A soft set-piece opener to Curtis Good was followed by the Roar getting caught on the break for Jamie Maclaren’s first of the night, before Aziz Behich played one of the passes of the season for Maclaren to bag his 150th A-League goal before half-time.
Yet as soft as many of the City goals were, it’s worth keeping the defeat in perspective.
Good, Behich and Maclaren have all played for the Socceroos while the stand-out player on the night – City’s classy German import Tolgay Arslan – was one of Udinese’s key players in Italy’s highly technical Serie A.
The Roar, meanwhile, started with Matt Acton in goal and Alex Parsons up front.
Interim coach Luciano Trani was right when he said in the post-game press conference that Melbourne City – with the might of the City Football Group behind them – have access to resources rival clubs can only dream of.
But that doesn’t mean the Roar don’t have a few issues of their own making.
Skipper Tom Aldred is yet to agree terms on a new contract and has been a passenger in recent weeks, while the decision to drop goalkeeper Macklin Freke and replace him with Acton backfired spectacularly.
Just as noteworthy are the rumours around who has been calling the shots.
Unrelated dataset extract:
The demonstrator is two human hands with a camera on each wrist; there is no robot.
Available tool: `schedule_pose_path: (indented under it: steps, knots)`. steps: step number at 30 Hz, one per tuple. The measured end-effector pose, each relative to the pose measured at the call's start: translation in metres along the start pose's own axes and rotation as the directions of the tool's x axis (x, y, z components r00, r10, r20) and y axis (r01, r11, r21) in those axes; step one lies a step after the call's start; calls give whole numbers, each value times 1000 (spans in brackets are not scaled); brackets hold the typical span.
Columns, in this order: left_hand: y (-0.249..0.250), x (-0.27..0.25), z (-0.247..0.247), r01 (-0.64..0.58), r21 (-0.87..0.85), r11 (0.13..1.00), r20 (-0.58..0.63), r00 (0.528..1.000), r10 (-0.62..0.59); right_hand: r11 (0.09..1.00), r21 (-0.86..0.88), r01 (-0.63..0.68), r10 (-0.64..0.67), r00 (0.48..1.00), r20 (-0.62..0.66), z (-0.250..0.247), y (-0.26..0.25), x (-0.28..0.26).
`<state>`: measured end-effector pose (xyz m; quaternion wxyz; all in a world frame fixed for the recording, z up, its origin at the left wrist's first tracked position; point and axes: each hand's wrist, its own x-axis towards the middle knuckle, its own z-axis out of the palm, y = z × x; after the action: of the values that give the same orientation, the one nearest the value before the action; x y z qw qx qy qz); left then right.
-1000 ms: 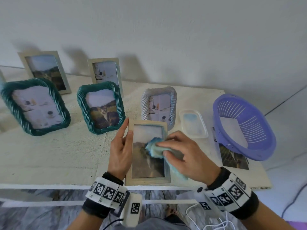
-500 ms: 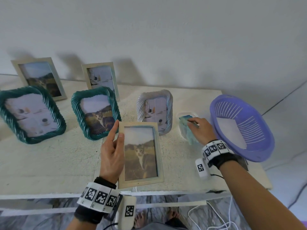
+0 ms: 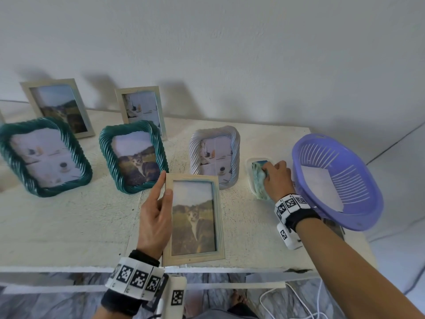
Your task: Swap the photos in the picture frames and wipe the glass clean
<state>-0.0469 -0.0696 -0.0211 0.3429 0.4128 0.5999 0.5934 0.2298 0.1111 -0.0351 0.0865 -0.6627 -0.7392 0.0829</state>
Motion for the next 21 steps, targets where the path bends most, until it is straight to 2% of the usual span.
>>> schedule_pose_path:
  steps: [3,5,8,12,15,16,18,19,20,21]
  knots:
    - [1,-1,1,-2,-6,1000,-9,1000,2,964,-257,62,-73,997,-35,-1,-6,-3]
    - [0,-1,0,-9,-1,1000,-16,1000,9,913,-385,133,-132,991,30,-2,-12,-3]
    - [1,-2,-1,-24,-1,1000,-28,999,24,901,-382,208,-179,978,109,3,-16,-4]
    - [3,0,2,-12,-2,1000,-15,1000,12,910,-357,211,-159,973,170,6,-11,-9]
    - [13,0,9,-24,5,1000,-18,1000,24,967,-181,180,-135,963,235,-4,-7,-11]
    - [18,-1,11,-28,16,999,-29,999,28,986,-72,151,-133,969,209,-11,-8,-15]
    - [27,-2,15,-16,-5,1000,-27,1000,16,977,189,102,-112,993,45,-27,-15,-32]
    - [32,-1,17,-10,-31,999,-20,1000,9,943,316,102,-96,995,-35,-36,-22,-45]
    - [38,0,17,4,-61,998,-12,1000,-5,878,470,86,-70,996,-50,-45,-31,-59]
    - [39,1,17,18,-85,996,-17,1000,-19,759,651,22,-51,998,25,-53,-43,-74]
“Our focus remains to (sic) fill our No.9 position and more defensive cover,” said the Roar’s new Chief of Operations, Zac Anderson in one of several ‘management updates’ published so far this season.
In the end, there was no visa signing and the only defensive cover ultimately signed was Aaron Reardon from NPL Queensland and a club-less Antonee Burke-Gilroy.
It’s Anderson who has been heading up the Roar’s recruitment and it was the former A-League defender who told News Corp journalist Marco Monteverde back in July: “We can be clear that there are enough funds from the owners to get the right players”.
He, along with the man Anderson recommended as the club’s new chief executive, Kaz Patafta, have made a number of notable moves early on in their tenure.
The most significant was undoubtedly the decision to sack A-League Women head coach Garrath McPherson four rounds into the season and replace him with first-time head coach Alex Smith.
McPherson had failed to qualify for the finals in each of his two seasons in charge, while Smith knows the competition – and Anderson personally – following a couple of previous stints as an ALW assistant coach.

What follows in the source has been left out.